Personal life
- Born: Brooklyn, New York City, New York, United States
- Spouse: Chana Yaffe
- Occupation: Rabbi, educator, lecturer, author

Religious life
- Religion: Judaism
- Denomination: Orthodox Judaism

Jewish leader
- Position: Rabbi
- Synagogue: Congregation B'nai Torah
- Organisation: Institute of American and Talmudic Law
- Began: 2017
- Main work: Living with Integrity (lead author)
- Other: Rabbinical Director, Massachusetts Kashrut Commission; Former Scholar-in-Residence, Chabad at Harvard University
- Semikhah: Tomchei Temimim Lubavitch (1989)

= Shlomo Yaffe =

Orthodox Jewish Rabbi

Rabbi Shlomo Yaffe is an American Orthodox rabbi, educator, lecturer, and author. He serves as dean of the Institute of American and Talmudic Law in New York City and rabbi of Congregation B'nai Torah in Longmeadow, Massachusetts. He is also Rabbinical Director of the Massachusetts Kashrut Commission and has previously served as scholar-in-residence to Chabad at Harvard University, serving the Harvard and Massachusetts Institute of Technology communities.

== Early life and education ==
Yaffe was born in Brooklyn, New York, and was raised in Portland, Maine, and Los Angeles, California.

He studied at yeshivot in Miami, London, and New York and received rabbinic ordination (semikhah) from Tomchei Temimim Lubavitch in Brooklyn in 1989. While studying there, he was selected as one of fourteen members of the institution's Kanei HaMenorah honor society.

From 1990 to 1992, Yaffe was a fellow of the post-ordination program at the Leeds Kollel in Leeds, West Yorkshire, England, where he pursued advanced studies in areas including medical ethics and kosher supervision.

== Career ==
Yaffe has held rabbinic positions in both the United Kingdom and the United States. He served as rabbi of Hull Hebrew Congregation in Hull, England, before returning to the United States.

In Connecticut, Yaffe served as rabbi of Young Israel of Hartford and Congregation Agudas Achim of West Hartford. He also served as director of the Hartford Kashrut Commission, taught Judaic studies at the Hebrew High School of New England, and was chaplain to the Hartford Fire Department.
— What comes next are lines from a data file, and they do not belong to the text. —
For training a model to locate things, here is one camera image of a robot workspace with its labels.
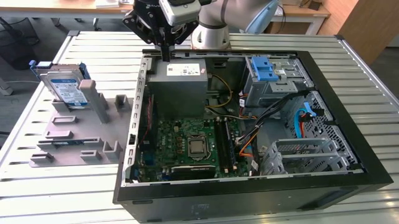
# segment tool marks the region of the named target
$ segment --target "cpu socket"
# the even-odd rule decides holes
[[[186,138],[188,157],[198,161],[206,156],[206,136],[204,134],[192,134]]]

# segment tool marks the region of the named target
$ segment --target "slatted metal table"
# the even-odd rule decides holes
[[[345,41],[332,36],[230,34],[233,49],[305,50],[376,153],[393,184],[325,210],[192,221],[334,224],[399,222],[399,102]],[[141,50],[133,33],[68,36],[53,63],[84,62],[105,97],[133,95]],[[178,48],[189,48],[185,41]],[[0,223],[134,223],[112,204],[117,165],[30,168],[29,157],[49,120],[52,95],[40,83],[0,150]]]

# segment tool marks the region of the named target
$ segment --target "motherboard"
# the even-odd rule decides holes
[[[248,176],[238,134],[234,119],[158,120],[156,148],[141,152],[141,182]]]

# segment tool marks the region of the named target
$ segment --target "ram slot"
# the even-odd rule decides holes
[[[233,145],[233,140],[230,137],[230,131],[229,131],[229,127],[228,127],[228,122],[224,122],[224,126],[225,126],[225,132],[226,132],[226,140],[228,140],[228,154],[229,154],[229,164],[233,170],[237,169],[236,167],[236,156],[234,156],[234,145]]]
[[[228,173],[232,164],[229,159],[229,149],[228,149],[228,132],[225,129],[225,121],[214,120],[214,139],[216,139],[216,149],[218,155],[218,166],[220,171]]]

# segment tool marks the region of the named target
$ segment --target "power supply label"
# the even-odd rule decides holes
[[[168,64],[166,76],[198,76],[200,64]]]
[[[50,82],[54,87],[53,90],[57,92],[66,105],[86,105],[86,99],[82,95],[82,92],[78,90],[78,84],[74,79],[52,79]]]

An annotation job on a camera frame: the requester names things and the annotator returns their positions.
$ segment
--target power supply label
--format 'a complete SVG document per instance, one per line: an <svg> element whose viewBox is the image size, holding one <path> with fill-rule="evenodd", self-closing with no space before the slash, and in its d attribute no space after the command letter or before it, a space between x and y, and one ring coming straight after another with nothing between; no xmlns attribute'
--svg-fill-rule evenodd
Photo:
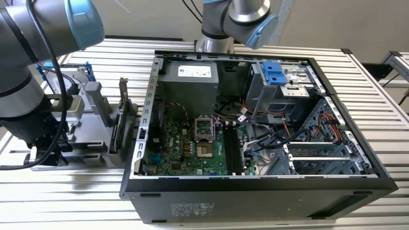
<svg viewBox="0 0 409 230"><path fill-rule="evenodd" d="M215 208L215 203L172 203L172 216L211 216Z"/></svg>
<svg viewBox="0 0 409 230"><path fill-rule="evenodd" d="M210 66L179 66L179 77L211 78L212 71Z"/></svg>

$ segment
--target orange wire
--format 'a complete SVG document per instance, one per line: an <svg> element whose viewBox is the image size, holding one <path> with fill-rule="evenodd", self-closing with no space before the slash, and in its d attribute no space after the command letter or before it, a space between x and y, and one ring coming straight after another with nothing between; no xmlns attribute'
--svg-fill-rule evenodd
<svg viewBox="0 0 409 230"><path fill-rule="evenodd" d="M333 120L335 120L335 117L333 117L333 115L331 115L331 114L325 114L327 116L329 116ZM335 132L335 134L337 134L337 139L339 140L343 140L343 134L341 134L341 132L340 132L340 130L339 130L339 128L337 128L337 126L336 125L331 125L332 127L333 127L333 132Z"/></svg>
<svg viewBox="0 0 409 230"><path fill-rule="evenodd" d="M316 129L316 131L313 133L313 137L319 134L320 128L321 128L321 115L319 116L319 125L317 125L317 129Z"/></svg>
<svg viewBox="0 0 409 230"><path fill-rule="evenodd" d="M246 107L244 100L242 100L242 106L243 106L244 108L247 108L247 107ZM281 114L281 120L283 120L284 129L285 129L285 131L287 131L288 137L291 137L291 133L289 133L289 130L288 130L288 127L287 127L287 123L285 123L285 113L284 113L284 112L268 112L268 114Z"/></svg>
<svg viewBox="0 0 409 230"><path fill-rule="evenodd" d="M332 120L331 119L331 116L329 116L329 114L320 114L320 116L324 116L325 118L327 118L327 120L329 121L329 120ZM336 136L336 138L337 138L337 140L340 139L340 137L339 137L339 133L335 131L335 129L333 129L333 126L331 125L331 129L332 129L332 131L333 131L333 134L335 134L335 136Z"/></svg>

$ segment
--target motherboard
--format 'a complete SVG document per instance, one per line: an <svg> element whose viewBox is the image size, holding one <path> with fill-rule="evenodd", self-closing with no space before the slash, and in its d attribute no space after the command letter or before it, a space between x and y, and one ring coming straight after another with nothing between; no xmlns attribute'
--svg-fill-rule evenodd
<svg viewBox="0 0 409 230"><path fill-rule="evenodd" d="M190 125L167 122L162 152L150 153L150 175L228 175L232 161L231 159L227 161L227 152L235 151L235 156L240 157L240 146L248 139L246 126L238 124L232 129L238 135L238 148L231 149L231 145L224 142L224 125L195 122ZM199 136L207 136L208 139L199 139ZM252 162L250 167L244 167L243 174L255 175Z"/></svg>

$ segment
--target gray metal panel
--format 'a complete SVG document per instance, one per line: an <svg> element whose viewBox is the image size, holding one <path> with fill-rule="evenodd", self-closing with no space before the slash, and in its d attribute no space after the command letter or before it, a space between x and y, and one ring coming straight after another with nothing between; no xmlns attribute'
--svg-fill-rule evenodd
<svg viewBox="0 0 409 230"><path fill-rule="evenodd" d="M90 61L95 76L103 84L103 93L112 102L119 101L118 82L130 79L132 100L142 104L147 90L154 51L194 50L188 42L168 41L106 41L86 51L67 56L67 63ZM0 172L0 223L2 229L94 228L114 229L313 229L313 230L405 230L409 225L409 126L397 108L387 100L384 92L373 87L368 75L359 69L340 49L265 46L251 50L236 46L240 54L313 57L336 85L340 98L356 119L377 156L400 190L336 221L312 220L295 222L203 223L146 226L134 211L131 202L119 199L118 191L123 170L83 170ZM24 151L24 143L10 133L0 141L0 162L11 151Z"/></svg>

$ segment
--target green circuit board
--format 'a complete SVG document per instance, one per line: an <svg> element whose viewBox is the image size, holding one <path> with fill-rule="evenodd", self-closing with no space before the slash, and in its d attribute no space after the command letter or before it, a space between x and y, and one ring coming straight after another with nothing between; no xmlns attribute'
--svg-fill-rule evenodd
<svg viewBox="0 0 409 230"><path fill-rule="evenodd" d="M160 176L228 175L222 126L216 126L214 142L206 143L212 149L212 155L208 157L199 157L198 146L202 146L203 143L195 142L195 123L190 125L184 133L186 127L183 123L167 123L166 144L162 153L150 153L155 154L156 161L148 162L148 174ZM242 139L247 137L244 126L238 126L236 130ZM246 174L255 175L253 162Z"/></svg>

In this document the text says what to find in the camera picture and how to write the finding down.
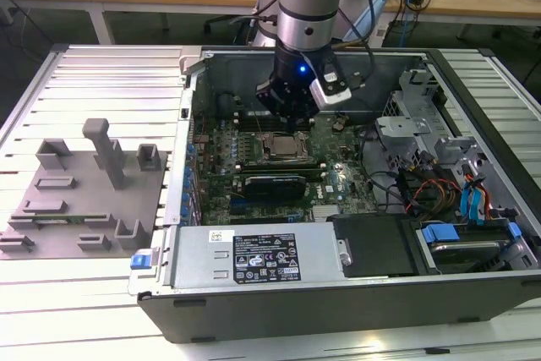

Yaffe later became scholar-in-residence to Chabad at Harvard, where he worked with students and faculty associated with Harvard University and the Massachusetts Institute of Technology.

He subsequently became dean of the Institute of American and Talmudic Law, an educational organization focused on the relationship between Jewish law and contemporary legal, scientific, medical, and public-policy issues. In that role, he has participated in legal and educational forums and has appeared on panels with members of the American judiciary, including U.S. Supreme Court Justice Antonin Scalia.

In 2017, Congregation B'nai Torah of Longmeadow, Massachusetts, appointed Yaffe as its rabbi and spiritual leader. He has also served as Rabbinical Director of the Massachusetts Kashrut Commission.

== Writing and public scholarship ==
Yaffe has lectured and conducted seminars throughout North America, as well as in Europe, Africa, Latin America, Asia, Australia, and South Africa. He has written extensively on Jewish law, ethics, theology, and contemporary public issues, and has been a contributor to Chabad.org.

He served as lead author of the Rohr Jewish Learning Institute's educational course Living with Integrity. His work frequently explores the application of traditional Jewish legal and ethical principles to modern legal, medical, scientific, and public-policy questions.

Following the October 7 attacks in Israel, Yaffe wrote about Jewish solidarity, Israel–Diaspora relations, and religious perspectives on the Land of Israel in an essay published by Lubavitch International in 2024.

== Personal life ==
Yaffe resides in Massachusetts with his wife, Chana, and their children.